Long term presence in the fieldwork in order to get more insight into people's life-world, is one of the most outstanding characteristics of anthropological and ethnographical projects, what distinguishes these works from other attempts to represent humans life condition. Rouch himself as we know had spent many decades among the people whom he was collaborating with, gaining experiences that helped him to grasp and to film better the spontaneous and improvised moments that he believed, were the moments of revealed reality occurring in his cine-trance and ethno-fiction films.
I think Hanson, most probably because of the lack of time he had (a Master project with a limited time), was not able to get into the deeper relation with the collaborators, although this doesn't let us underestimate the responsibility of the anthropologist for what s/he represents, publishes and broadcasts.
I think this limited time could at least be used focusing on one person. This certainly would have spared more time and concentration on gaining deeper insight into the subject of the project and having more time in the film to show. What surely (in my opinion) has to be accompanied by transparent reflection of his own presence as filmmaker/anthropologist doing this project, sharing self-reflexively the intentions, questions and dilemmas led him doing this project with his protagonist as well as the audience as part of the shared anthropology.

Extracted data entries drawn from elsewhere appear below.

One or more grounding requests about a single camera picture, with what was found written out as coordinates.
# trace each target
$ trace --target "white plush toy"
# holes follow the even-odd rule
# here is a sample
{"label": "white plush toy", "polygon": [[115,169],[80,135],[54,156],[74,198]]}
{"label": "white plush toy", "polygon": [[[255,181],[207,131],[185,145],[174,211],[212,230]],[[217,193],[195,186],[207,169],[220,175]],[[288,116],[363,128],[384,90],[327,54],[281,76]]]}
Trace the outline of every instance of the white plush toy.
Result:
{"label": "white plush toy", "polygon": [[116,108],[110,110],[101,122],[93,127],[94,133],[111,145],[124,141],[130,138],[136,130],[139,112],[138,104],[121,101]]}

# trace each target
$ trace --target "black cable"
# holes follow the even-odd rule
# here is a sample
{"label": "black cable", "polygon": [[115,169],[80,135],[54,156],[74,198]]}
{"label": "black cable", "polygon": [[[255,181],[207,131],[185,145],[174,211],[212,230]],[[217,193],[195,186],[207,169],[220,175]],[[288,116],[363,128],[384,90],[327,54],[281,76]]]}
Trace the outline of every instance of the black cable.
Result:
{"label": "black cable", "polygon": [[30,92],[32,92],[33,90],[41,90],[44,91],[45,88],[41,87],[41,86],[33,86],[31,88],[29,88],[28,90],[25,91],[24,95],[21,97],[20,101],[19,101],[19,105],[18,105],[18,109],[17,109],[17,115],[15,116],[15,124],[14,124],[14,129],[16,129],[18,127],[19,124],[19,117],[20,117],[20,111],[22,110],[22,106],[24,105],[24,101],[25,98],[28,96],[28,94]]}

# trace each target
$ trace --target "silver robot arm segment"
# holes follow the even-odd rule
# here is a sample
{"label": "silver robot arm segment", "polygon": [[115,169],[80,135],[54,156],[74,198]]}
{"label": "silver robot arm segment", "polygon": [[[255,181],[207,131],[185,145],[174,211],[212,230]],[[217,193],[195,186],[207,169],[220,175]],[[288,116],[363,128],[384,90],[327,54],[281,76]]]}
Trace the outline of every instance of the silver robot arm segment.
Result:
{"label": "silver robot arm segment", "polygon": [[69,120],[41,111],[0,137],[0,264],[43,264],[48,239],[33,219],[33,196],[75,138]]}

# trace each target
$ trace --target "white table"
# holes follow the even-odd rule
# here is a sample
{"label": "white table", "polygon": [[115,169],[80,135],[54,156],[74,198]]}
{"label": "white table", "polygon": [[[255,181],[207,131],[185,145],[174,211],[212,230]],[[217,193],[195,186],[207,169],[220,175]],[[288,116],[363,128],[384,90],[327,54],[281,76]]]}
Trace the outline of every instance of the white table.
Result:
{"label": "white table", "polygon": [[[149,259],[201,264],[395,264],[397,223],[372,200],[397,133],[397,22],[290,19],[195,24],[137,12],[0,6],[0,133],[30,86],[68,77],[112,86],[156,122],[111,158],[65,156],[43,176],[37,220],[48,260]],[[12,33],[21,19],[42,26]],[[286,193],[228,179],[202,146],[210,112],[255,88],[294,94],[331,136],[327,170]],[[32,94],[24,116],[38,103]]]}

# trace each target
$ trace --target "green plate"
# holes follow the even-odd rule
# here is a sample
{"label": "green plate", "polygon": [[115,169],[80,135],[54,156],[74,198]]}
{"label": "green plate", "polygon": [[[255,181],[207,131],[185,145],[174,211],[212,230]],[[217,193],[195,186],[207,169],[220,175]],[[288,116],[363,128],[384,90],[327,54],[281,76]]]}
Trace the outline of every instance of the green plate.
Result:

Audio-visual apparatus, especially the use of camera is a highly critical tool in doing projects of creating knowledge. This medium has indeed a strong potential to be used as a mode of representation, enables us to provoke the sensorial and emotional alongside with the rational and analytical perceptions and eventually leads us to the subjective reality. But it can also have a strong potential of creating a false conception of reality, stronger than many other mediums, as we are bore witness in highly manipulative ways applied in different mass media and news productions, and of course in some ethnographic films. The ease of using camera enables the filmmakers to record as much footage as they can, without spending enough time in the fieldwork to learn and grasp more about the places and people they are filming.
At the end and as a conclusion, I stress the importance of our self-aware and constant critical view of our own definition and approach to anthropology and subsequently to the projects we are conducting, conceptually and methodologically. Shared Anthropology as a general concept, can create environment for such a self-conscious and self-reflexive anthropology, and Shared Anthropology in the 21st century, I believe invites us, to acknowledge more inter-subjectivity in our communication in order to share the “Anthropology” with its classical subjects of study.
Selected Bibliography:
- Crawford. P. I. "Big Men" and the Representation of Local Communities on Film”. In Postma and Crawford (ed.). Reflecting Visual Ethnography, CNWS - Invention Press:Højbjerg, 2006.
- MacDougall. David, The Corporeal Image Film, Ethnography, And The Senses, Princeton UP, Princeton, University press, 1998.
- Marcus, G. E. “The Modernist Sensibility in Recent Ethnographic Writing and the Cinematic Metaphor of Montage”. In Fields of Vision, Leslie Devereaux and Roger Hillman (eds.), Berkeley, Los Angeles and London, University of California Press, 1995.
- Rouch. Jean, Cine-Ethnography, Steven Feld (ed.), University of Minnesota Press, 2003.